Pengetahuan tradisional Jawa mengatakan bahwa guwa atau guhwa adalah babahan atau growongan (lubang) alam. Para manusia suci melakukan gerak tapa-brata di guwa. Mereka berpuasa dari hiruk-pikuk dunia-ramai di guwa. Guwa, dengan demikian, adalah tempat berpuasa bagi manusia. Berpuasa, yaitu suatu tipe tapa-brata, dilakukan dengan nutup babahan hawa sanga; menutup lubang nafsu yang  sembilan, yaitu didahului dengan aksi memadamkan api yang berkobar dan ‘selibat’ dengan kebahagiaan inderawi ragawi. Laku puasa memusat pada banyu suci perwita sari (‘ainul hayat, elixir of life), air suci kehidupan.
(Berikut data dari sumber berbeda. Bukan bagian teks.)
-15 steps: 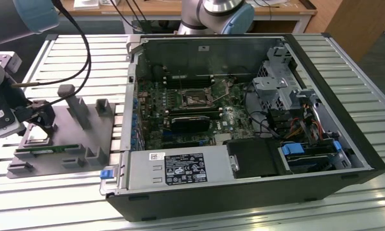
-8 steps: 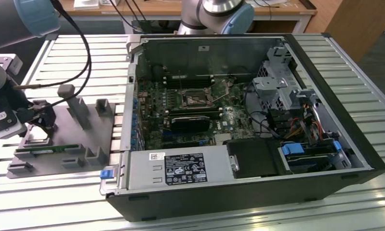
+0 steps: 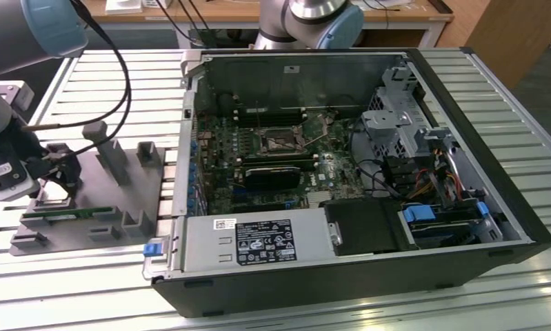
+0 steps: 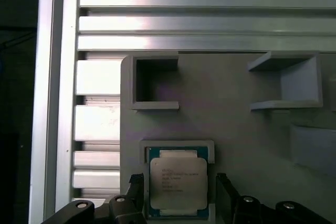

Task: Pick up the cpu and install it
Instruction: 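Pick up the cpu and move it towards the insertion slot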

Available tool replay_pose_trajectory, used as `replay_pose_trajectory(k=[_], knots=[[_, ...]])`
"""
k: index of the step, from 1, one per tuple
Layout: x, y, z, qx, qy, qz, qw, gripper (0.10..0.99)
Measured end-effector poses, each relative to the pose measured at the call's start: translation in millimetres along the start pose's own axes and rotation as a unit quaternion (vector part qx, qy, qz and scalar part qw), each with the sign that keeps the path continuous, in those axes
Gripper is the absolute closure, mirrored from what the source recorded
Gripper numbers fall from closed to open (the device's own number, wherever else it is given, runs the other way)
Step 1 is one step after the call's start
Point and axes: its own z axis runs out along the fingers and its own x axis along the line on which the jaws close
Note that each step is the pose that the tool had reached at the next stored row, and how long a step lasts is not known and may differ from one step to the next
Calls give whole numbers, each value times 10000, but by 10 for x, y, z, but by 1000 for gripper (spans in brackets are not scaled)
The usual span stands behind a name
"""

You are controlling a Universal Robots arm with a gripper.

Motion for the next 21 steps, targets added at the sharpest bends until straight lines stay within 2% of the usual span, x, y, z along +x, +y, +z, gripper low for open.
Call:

Puasa dalam ajaran agama-agama, meskipun dalam kadar tertentu, tak lain tak bukan adalah tarak-brata, samadi, meditasi, atau yoga. Laku puasa dilakukan dengan cara mangsul (baca: membalik) hasrat manusia atas keindahan fisiologi dan geo-morfologi bumi (tanah) beserta hal-hal yang memanjakan indera yang tumbuh di atasnya (hayu, elok), seperti menikmati keindahan guwa digiring kepada kondisi nir-hasrat, dilanjutkan meredam geni (api, keinginan), serta mengolah bayu (pernafasan, kesadaran).

Meper hawa lan nepsu dalam puasa adalah mangsulake (baca: membalik) hasil pemanjaan hasrat manusia (pos)modern terhadap ‘keindahan’ organ tubuh alam dan organ tubuh manusia, yang begitu kemaruk dan kadreng untuk menguasai kemudian mengeksploitasinya. Meper dan angon hawa lan nepsu di ‘guwa-guwa’ paradoks dengan ngumbar hawa dan nepsu. Manusia yang menyimpan dan memenuhi hawa nafsu disimbolkan dengan kelaki-lakian yang melakukan gerak phallus. Dua-duanya, yang meper dan yang ngumbar, hendak menggapai puncak kenikmatan. Sejarah, cerita, dan fenomena guwa-guwa di Gunungkidul sejak jaman adam (jaman purwa) hingga jaman kini sebenarnya mewartakan paradoksi ini. Guwa adalah paralambang tempat kesenyapan sekaligus keriuhan ‘peperangan’. Guwa adalah tempat penarikan diri (kepulangan) sekaligus pelepasan diri (kepergian; mungkin juga kematian bagi para korban kekacauan politik ‘65).

Guwa adalah kegelapan sekaligus kecerahan.